Background: p63, a member of the p53 gene family, is an important regulator for epithelial tissue growth and development. ∆Np63α is the main isoform of p63 and highly expressed in Non-melanoma skin cancer (NMSC). Extracellular signal-regulated kinase 3 (ERK3) is an atypical mitogen-activated protein kinase (MAPK) whose biochemical features and cellular regulation are distinct from those of conventional MAPKs such as ERK1/2. While ERK3 has been shown to be upregulated in lung cancers and head and neck cancers, in which it promotes cancer cell migration and invasion, little is known about the implication of ERK3 in NMSCs.
Methods: Fluorescent immunohistochemistry was performed to evaluate the expression levels of DNp63a and ERK3 in normal and NMSC specimens. Dunnett’s test was performed to compare mean fluorescence intensity (MFI, indicator of expression levels) of p63 or ERK3 between normal cutaneous samples and NMSC samples (i.e., Actinic Keratosis (AK), a precursor to invasive squamous cell carcinoma, squamous cell carcinoma (SCC), and basal cell carcinoma (BCC)). A mixed effects (ANOVA) test was used to determine the correlation between DNp63a and ERK3 expression levels (MFI). The regulation of ERK3 by DNp63a was studied by qRT-PCR, Western blot and luciferase assay. The effect of ERK3 regulation by DNp63a on cell migration was measured by performing trans-well migration assay.

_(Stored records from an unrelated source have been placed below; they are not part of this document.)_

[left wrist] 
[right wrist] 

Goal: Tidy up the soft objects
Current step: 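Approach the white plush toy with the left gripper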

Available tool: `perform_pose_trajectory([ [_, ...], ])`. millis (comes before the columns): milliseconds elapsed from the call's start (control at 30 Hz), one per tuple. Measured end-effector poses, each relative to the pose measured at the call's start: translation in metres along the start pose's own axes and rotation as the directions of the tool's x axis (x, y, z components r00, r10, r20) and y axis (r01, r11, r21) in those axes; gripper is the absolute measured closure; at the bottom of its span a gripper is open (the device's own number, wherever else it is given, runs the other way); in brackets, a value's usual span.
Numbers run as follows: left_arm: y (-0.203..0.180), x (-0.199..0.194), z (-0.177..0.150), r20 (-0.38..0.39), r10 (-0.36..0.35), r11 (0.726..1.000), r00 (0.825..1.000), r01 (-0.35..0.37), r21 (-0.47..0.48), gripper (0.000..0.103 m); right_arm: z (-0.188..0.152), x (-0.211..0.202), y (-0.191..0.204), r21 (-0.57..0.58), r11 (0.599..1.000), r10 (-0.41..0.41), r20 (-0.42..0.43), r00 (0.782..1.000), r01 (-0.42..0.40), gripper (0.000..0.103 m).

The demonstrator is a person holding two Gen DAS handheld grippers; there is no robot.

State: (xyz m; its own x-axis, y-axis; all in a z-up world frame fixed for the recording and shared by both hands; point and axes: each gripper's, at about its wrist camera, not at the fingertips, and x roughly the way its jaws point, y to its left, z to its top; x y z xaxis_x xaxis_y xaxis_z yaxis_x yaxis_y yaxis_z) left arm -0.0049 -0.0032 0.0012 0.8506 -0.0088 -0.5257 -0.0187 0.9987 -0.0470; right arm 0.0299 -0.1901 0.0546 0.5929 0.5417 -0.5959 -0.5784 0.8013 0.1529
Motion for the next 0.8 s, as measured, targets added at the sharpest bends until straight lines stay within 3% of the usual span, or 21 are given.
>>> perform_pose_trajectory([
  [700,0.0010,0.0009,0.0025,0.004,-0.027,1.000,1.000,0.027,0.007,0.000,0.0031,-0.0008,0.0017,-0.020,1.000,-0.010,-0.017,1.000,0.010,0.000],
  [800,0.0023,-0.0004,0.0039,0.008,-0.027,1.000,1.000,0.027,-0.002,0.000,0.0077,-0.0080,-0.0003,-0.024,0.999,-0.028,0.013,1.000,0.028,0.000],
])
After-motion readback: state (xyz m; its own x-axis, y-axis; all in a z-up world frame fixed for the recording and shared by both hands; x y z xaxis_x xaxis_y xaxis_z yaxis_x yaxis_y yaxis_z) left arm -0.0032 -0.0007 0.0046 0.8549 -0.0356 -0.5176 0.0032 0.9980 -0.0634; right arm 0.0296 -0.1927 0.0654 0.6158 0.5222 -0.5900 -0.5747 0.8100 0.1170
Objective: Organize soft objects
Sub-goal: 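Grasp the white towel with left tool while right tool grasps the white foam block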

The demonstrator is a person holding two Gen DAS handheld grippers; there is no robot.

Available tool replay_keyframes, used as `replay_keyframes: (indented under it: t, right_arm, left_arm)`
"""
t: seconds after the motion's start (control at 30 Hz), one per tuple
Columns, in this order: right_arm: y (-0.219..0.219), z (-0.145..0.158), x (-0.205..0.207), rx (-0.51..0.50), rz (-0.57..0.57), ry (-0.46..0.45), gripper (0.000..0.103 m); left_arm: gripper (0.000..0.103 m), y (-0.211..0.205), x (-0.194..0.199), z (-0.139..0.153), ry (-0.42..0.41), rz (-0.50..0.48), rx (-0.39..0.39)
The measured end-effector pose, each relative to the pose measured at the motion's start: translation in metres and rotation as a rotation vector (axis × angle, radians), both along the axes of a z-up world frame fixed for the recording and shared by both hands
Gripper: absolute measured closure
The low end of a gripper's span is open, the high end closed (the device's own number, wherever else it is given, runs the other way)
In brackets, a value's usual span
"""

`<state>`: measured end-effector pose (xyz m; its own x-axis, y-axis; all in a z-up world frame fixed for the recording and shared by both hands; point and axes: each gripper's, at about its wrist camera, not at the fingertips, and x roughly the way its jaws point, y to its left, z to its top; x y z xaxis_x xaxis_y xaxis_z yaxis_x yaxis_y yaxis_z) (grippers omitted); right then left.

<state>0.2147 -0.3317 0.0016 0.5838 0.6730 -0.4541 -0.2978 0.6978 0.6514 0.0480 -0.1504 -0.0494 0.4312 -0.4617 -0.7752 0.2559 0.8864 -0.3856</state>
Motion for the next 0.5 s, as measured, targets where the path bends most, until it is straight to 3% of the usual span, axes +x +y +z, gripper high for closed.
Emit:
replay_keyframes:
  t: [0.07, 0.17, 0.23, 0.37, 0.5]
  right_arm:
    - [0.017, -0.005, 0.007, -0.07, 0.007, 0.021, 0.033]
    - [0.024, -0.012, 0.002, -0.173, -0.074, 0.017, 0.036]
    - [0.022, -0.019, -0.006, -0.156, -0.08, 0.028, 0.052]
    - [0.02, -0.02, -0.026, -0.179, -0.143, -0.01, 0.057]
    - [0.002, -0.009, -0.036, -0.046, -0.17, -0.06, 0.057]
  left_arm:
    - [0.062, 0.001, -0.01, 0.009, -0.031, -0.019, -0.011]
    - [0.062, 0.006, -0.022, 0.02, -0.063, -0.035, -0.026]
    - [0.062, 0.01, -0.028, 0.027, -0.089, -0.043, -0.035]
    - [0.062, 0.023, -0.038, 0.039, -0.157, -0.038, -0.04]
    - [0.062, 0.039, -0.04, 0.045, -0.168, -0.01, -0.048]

Results: The expression levels of both ∆Np63α and ERK3 proteins are upregulated in NMSCs compared to normal tissues. There is a strong positive correlation between ∆Np63α and ERK3 expression in normal skin and patients with AK, SCC and BCC. Further, we found that ∆Np63α positively regulates ERK3 transcript and protein levels in A431 and HaCaT skin cells, underlying the upregulation of ERK3 expression and its positive correlation with ∆Np63α in NMSCs. Moreover, similar to the effect of ∆Np63α depletion, silencing ERK3 greatly enhanced A431 cell migration. Restoration of ERK3 expression under the condition of silencing ∆Np63α counteracted the increase in cell migration induced by the depletion of ∆Np63α.
Conclusions: ERK3 is positively regulated by ∆Np63α and mediates the role of ∆Np63α in suppressing cell migration in NMSC.